不过这些东西,乐远也不在乎了,他此时只是有些为刘洁感到可悲。作为一个人民教师,她不但做不到授业解惑,就连最基本的做人都做不好,又如何给她的学生做一个正面良好的榜样。
他也为华夏的无数人民教师惋惜,他知道,就是因为这些教师的存在,导致很多人对教师这个职业越来越失望,教师从原来高高在上,令人尊敬的职业变成了一个庸庸碌碌,退而选之的职业。

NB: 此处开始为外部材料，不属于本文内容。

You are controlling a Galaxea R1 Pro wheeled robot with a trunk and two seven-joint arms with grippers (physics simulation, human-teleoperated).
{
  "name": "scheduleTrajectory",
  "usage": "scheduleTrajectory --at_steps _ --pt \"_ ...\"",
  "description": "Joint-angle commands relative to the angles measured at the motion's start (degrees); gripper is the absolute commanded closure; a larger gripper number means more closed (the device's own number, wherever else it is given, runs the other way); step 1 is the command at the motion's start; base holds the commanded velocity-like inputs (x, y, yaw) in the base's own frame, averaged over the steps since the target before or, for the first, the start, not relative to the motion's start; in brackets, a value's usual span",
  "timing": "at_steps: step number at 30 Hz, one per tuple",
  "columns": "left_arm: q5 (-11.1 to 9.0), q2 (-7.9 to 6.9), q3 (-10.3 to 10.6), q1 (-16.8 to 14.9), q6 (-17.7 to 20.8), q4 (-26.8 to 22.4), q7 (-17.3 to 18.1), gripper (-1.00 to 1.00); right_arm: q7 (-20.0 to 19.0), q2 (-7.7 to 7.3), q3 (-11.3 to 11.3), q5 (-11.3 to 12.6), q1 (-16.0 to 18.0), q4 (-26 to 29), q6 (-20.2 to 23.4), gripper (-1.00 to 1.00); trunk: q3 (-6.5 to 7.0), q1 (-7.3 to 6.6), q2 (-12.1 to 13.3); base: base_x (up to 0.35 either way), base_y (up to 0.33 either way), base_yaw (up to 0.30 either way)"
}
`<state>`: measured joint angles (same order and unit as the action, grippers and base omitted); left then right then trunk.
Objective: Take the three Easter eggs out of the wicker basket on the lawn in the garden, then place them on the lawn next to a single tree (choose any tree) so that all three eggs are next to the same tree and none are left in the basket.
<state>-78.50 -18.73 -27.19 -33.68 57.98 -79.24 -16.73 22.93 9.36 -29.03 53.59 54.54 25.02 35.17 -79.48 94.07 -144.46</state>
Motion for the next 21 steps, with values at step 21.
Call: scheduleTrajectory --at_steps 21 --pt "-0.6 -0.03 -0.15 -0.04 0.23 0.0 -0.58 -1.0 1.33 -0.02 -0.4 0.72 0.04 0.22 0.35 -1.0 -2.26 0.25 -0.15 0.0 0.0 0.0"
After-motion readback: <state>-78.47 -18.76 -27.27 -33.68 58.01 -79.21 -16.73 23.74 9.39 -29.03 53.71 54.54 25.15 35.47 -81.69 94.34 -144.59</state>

要说刘洁这个人她坏么?她没有杀人,也没有放火,最出格的恐怕就是流言中传的她跟李登山有染。就是这么个人,只是个普通人,顶多算是一个脾气暴躁的普通人而已,哪里能算得上是一个坏人。
但是站在教师的位置上,她的一切行为又变得可恶起来,就如这一次,她就这样大庭广众之下的,在无凭无据之下,全凭臆测,就污蔑一个学生作弊。
往小了说,她是不信任她的学生,往大了说,她是在打击报复,妄图毁灭一个学生的前途。
乐远可不是什么圣人,就算他多活了十年,现在对于刘洁这种人他也忍不了了。他甚至指着刘洁怒道:“刘洁,这就是你说我作弊的理由?没有任何真凭实据,完全凭你的无端臆测,就想定我的罪?你是不是想得太简单了。”
刘洁从来没被人这么指着鼻子说过话,特别是指她的人还是一个学生,她气得胸腔振荡,手中乐远的答题卷被她捏成一团,离得近的能还能看到她的指关节都已经发白。